Ever since I was 12 years old, I had heard the debate of the "system abusers" versus the taxpayers. I’ve also sat in on many conversations with my peers that absolutely despised people that lived off of welfare. Every person noted, “there’s a difference between people who need help and people who abuse the system,” and when I’d say that I lived on welfare, the reply was always, “you’re different.”
But I wasn’t different at all.
My entire family lived on welfare. In a sense, they were the very system abusers that people hated. My mother worked a little and my father didn’t work at all and by the time I was in high school, I had to work a part time job to make sure that I had all of the things that I needed. So while my friends were screaming, “take away welfare,” they were also saying, “it’s okay because you’re different.” Different or not, whether I worked while my father received an unemployment check, my mouth was still fed by the system that my family took advantage of. But this isn’t a political piece. I’m not here to tell you what you should believe about welfare.
What I am going to say is this: I’m thankful that I was poor.
What? Yes. I am THANKFUL that I was "poor."
When I was 12, I envied and even despised my friends that had everything that I didn’t. But by the time I was in high school, I realized that I couldn’t hate people because they were given better opportunities that I was. What I could do was take my circumstances and try to be just as good, if not better, than they were. What I could do, was be the best that I could possibly be. And that’s where so many kids like me go wrong. They think that what they're given is what they’ll be, where they can go, and that’s their life. And from someone that’s been told that it’s my fault—it’s never anyone's fault.

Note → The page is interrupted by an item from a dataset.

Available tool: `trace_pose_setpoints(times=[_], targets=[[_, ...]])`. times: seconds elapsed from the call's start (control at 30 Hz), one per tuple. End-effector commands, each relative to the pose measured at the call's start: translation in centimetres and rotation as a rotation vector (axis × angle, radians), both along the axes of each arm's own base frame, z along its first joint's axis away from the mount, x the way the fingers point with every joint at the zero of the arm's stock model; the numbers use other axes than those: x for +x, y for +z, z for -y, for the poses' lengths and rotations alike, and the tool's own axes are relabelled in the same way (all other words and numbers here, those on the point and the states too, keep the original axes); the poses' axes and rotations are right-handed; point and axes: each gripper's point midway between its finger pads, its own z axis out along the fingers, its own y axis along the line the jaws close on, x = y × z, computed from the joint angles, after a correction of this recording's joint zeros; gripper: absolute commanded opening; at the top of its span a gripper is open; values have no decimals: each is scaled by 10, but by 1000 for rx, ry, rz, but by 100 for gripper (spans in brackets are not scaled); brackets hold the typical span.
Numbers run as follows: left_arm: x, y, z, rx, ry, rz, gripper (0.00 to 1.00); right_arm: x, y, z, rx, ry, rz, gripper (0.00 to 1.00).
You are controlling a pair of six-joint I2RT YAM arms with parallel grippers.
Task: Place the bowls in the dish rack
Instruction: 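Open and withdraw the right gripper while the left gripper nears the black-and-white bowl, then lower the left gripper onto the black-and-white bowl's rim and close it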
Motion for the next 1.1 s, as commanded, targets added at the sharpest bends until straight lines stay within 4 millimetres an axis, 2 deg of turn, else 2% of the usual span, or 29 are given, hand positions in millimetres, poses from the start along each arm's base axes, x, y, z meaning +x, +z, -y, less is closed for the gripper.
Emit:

I would never want to blame someone for having less opportunity, it's just not fair. It’s not even their fault that they don’t believe in themselves because it must be so hard to have no one else that does. For myself, I did have people that believed—a lot of them actually. The people that drove me home from work and basketball practice, the people the paid my schools fees and bought my yearbooks, the people that looked in my face and said that they believed. And I know sometimes that those were the same people that believed in me but not in welfare, sometimes forgetting that the two went hand in hand.
But I’m still thankful. I’m thankful that I was poor, that I "lived below the standard of living" because I don’t think I’d be the same if I didn’t have to work as hard as I did for everything that I wanted. I don’t think I’d know how to appreciate food, money, or clothes as much as I do now because I know that those things aren’t always given. I’m thankful that I was poor, that where I was lacking in material items, I was never poor in love. There was never a lack of people that stood behind me. In a sense, I was never really poor, because how can someone that is given so much love be lacking anything?
I’m thankful that I was poor—but I’m so thankful that I really wasn’t.